**Stored items:**
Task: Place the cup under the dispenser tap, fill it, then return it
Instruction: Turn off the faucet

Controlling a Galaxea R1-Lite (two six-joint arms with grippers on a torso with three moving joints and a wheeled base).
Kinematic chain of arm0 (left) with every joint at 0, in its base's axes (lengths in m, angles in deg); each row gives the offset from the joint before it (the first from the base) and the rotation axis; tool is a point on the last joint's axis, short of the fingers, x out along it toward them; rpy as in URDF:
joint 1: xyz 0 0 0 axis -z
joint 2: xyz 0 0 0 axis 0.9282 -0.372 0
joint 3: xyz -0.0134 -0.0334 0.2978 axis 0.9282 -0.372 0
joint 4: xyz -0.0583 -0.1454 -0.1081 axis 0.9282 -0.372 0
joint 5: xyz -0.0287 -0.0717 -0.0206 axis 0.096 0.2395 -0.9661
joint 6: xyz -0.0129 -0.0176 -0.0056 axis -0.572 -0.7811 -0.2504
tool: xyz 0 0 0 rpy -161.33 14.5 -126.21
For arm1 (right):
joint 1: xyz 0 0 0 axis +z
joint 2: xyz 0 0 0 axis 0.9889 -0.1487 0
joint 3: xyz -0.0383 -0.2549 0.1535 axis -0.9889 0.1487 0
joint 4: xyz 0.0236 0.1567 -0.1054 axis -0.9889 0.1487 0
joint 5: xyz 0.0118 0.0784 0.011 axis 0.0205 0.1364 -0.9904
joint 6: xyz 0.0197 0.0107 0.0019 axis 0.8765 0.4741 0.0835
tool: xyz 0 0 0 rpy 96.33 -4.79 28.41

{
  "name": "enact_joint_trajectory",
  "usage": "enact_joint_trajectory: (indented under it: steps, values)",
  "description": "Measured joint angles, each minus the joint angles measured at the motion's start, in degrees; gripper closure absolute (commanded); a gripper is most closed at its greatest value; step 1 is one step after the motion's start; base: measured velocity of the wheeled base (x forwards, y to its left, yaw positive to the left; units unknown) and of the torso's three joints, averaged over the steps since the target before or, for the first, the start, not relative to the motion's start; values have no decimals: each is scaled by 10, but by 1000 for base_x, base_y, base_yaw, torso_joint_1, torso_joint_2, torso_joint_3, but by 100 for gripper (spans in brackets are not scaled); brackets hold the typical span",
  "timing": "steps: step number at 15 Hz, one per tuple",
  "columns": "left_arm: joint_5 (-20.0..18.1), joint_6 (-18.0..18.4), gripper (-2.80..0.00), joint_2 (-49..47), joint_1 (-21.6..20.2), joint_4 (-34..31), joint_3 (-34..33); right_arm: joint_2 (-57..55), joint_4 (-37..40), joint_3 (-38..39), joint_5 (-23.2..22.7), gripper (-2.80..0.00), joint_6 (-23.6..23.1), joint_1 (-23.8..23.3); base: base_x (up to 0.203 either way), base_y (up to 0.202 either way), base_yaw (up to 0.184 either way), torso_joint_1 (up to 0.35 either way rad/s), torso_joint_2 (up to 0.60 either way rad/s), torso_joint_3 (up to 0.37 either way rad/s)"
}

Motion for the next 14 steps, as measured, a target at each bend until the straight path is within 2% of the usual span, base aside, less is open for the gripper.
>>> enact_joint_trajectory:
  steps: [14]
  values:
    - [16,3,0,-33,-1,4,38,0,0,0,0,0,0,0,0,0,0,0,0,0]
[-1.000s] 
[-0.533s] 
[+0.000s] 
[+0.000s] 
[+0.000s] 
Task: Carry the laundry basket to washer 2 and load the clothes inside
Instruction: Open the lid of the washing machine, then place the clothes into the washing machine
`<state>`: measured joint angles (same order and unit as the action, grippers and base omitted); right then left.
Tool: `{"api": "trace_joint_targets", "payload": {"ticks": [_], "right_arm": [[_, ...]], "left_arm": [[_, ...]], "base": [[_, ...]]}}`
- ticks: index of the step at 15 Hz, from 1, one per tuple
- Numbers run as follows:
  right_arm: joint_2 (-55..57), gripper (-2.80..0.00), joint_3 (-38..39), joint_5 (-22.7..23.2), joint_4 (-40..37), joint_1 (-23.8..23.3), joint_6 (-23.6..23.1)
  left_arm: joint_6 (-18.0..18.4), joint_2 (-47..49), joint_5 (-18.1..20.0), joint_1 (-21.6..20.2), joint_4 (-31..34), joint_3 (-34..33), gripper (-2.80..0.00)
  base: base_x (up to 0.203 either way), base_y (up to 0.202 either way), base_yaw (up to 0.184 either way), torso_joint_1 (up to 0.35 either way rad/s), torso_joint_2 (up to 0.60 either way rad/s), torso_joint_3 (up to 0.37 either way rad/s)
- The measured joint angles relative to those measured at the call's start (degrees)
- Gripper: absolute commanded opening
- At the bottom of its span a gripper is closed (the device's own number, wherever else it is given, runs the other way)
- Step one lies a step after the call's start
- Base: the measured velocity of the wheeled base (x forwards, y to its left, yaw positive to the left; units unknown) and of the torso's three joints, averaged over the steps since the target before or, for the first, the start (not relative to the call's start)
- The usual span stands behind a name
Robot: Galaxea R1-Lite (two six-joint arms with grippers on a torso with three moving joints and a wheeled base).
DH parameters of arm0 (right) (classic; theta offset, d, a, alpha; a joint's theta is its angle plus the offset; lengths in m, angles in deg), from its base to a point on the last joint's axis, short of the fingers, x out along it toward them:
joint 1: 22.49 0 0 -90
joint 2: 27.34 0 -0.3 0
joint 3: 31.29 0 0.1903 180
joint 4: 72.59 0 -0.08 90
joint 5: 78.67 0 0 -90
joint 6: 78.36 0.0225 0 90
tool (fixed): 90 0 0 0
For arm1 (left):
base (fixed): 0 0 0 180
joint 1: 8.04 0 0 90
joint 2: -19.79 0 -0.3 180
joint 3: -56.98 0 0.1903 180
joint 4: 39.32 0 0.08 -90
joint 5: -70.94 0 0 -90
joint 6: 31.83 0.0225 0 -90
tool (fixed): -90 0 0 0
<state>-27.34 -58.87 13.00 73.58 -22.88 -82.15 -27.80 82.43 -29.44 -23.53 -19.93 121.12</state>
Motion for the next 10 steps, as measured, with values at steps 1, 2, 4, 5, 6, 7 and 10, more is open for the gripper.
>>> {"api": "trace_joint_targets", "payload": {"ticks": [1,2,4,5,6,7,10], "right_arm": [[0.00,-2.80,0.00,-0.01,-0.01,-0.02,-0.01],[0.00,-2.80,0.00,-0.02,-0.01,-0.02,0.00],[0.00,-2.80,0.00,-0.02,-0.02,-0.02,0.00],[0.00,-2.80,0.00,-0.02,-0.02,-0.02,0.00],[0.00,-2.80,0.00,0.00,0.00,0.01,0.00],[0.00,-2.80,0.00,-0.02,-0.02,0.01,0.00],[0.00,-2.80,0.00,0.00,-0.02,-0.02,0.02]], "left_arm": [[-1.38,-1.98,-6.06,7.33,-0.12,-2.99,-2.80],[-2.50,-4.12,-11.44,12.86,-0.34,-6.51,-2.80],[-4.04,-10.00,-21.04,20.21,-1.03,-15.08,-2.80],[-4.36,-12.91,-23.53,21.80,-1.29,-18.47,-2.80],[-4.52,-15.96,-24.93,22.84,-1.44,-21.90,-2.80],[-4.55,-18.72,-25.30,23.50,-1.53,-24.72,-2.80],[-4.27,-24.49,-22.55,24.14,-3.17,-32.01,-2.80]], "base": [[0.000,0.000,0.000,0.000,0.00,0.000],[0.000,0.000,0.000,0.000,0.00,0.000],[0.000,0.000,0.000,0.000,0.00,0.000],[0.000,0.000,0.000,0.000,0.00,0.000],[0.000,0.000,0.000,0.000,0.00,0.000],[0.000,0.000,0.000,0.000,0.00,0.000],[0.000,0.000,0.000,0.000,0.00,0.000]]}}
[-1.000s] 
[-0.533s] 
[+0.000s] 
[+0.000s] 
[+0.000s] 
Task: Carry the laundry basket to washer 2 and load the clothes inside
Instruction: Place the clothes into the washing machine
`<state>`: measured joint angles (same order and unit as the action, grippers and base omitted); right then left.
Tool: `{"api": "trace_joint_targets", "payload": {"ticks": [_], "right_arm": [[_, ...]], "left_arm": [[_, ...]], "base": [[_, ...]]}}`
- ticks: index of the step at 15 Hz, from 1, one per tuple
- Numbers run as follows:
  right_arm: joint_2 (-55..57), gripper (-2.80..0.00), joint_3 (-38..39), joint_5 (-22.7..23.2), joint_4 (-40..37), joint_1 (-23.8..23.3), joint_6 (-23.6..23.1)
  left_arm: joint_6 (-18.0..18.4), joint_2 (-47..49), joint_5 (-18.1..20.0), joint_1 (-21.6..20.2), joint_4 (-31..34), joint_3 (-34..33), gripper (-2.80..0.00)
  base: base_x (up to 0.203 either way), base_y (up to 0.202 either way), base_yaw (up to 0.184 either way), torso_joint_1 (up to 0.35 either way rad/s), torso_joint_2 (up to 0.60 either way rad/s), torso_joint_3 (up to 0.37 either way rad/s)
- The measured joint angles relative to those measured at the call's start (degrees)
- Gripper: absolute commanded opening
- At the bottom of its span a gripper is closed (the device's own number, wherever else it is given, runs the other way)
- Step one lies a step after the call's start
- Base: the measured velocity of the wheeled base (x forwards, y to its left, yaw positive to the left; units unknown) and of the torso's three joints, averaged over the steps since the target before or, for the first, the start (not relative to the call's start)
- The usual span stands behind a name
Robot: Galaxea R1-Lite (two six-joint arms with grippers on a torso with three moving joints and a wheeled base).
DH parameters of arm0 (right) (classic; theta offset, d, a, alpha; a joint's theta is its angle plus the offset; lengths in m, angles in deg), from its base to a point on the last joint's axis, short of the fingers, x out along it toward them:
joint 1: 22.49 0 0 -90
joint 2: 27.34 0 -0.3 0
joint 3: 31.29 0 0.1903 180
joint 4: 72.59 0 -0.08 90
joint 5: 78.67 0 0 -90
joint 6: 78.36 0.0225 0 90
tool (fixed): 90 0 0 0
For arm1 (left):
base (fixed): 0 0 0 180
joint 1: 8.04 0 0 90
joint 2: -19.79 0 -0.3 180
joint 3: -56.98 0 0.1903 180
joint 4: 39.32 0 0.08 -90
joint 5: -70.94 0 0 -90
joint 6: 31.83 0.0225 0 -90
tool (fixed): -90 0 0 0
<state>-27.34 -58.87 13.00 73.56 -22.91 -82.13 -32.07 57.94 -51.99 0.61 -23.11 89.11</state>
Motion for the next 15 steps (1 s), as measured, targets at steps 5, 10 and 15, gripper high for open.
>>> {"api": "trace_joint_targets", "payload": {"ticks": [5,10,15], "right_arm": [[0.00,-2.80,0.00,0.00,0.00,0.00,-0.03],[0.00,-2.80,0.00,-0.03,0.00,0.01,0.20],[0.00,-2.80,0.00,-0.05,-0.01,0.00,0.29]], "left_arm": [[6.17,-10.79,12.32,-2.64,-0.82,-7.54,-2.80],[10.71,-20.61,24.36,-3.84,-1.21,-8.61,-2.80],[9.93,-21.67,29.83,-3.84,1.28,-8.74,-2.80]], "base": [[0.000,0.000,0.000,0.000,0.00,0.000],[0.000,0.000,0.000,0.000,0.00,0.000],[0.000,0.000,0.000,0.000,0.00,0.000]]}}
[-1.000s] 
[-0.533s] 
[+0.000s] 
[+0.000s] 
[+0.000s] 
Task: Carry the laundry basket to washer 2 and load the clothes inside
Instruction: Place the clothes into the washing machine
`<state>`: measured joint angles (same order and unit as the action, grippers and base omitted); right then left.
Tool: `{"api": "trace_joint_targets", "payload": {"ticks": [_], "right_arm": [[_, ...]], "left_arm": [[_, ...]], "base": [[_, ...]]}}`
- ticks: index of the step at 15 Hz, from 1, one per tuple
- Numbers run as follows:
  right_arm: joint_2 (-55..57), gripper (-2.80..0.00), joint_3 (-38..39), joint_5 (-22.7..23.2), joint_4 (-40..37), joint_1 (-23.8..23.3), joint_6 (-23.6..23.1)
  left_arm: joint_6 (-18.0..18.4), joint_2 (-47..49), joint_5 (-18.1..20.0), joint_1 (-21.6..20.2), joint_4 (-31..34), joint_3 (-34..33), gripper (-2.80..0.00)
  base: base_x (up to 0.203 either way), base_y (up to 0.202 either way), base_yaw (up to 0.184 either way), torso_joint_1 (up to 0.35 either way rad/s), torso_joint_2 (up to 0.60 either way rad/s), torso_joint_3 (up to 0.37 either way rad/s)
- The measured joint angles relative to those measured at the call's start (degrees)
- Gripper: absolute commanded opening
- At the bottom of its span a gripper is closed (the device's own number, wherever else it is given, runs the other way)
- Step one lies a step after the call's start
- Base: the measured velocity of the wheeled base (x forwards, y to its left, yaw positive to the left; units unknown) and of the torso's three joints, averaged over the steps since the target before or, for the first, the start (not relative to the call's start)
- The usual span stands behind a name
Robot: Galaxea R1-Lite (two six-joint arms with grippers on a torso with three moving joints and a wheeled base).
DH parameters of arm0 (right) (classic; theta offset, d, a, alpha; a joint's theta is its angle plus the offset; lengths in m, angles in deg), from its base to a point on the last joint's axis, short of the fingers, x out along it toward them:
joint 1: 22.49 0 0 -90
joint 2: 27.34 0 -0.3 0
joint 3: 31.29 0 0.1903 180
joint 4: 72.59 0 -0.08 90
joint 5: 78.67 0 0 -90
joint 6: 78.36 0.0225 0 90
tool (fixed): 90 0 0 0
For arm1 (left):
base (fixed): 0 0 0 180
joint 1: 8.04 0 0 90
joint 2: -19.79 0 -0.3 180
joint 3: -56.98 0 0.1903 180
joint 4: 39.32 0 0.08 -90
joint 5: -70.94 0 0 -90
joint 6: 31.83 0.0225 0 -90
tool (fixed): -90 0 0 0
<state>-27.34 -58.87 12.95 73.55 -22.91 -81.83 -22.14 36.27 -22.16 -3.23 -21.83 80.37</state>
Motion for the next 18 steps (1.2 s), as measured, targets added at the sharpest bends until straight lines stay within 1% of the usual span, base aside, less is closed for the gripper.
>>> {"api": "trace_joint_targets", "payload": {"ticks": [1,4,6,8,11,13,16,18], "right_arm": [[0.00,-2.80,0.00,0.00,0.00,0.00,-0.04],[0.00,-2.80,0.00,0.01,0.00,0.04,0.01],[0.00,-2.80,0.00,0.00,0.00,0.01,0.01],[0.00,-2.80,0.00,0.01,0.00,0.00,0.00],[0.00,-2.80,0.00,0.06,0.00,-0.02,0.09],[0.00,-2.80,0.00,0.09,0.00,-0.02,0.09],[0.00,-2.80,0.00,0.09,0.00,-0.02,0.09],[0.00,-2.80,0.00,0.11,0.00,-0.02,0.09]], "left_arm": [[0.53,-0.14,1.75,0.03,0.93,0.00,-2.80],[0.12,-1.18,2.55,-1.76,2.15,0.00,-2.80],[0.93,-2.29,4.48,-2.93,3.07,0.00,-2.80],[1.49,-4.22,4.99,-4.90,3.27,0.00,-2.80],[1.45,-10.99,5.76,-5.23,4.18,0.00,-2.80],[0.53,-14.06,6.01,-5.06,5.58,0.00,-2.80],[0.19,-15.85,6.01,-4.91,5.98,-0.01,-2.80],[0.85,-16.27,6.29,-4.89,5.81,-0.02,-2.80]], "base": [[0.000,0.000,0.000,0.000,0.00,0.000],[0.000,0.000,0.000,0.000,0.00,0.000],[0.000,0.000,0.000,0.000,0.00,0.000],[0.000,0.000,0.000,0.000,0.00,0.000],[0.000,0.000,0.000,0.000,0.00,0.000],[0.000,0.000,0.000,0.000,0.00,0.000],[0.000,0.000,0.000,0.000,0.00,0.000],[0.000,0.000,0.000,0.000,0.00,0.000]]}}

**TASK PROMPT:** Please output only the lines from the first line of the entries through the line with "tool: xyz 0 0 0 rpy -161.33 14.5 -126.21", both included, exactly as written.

**RESPONSE TO THIS EXERCISE:**
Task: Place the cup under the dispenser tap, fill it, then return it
Instruction: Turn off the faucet

Controlling a Galaxea R1-Lite (two six-joint arms with grippers on a torso with three moving joints and a wheeled base).
Kinematic chain of arm0 (left) with every joint at 0, in its base's axes (lengths in m, angles in deg); each row gives the offset from the joint before it (the first from the base) and the rotation axis; tool is a point on the last joint's axis, short of the fingers, x out along it toward them; rpy as in URDF:
joint 1: xyz 0 0 0 axis -z
joint 2: xyz 0 0 0 axis 0.9282 -0.372 0
joint 3: xyz -0.0134 -0.0334 0.2978 axis 0.9282 -0.372 0
joint 4: xyz -0.0583 -0.1454 -0.1081 axis 0.9282 -0.372 0
joint 5: xyz -0.0287 -0.0717 -0.0206 axis 0.096 0.2395 -0.9661
joint 6: xyz -0.0129 -0.0176 -0.0056 axis -0.572 -0.7811 -0.2504
tool: xyz 0 0 0 rpy -161.33 14.5 -126.21

This finishes the response to the exercise.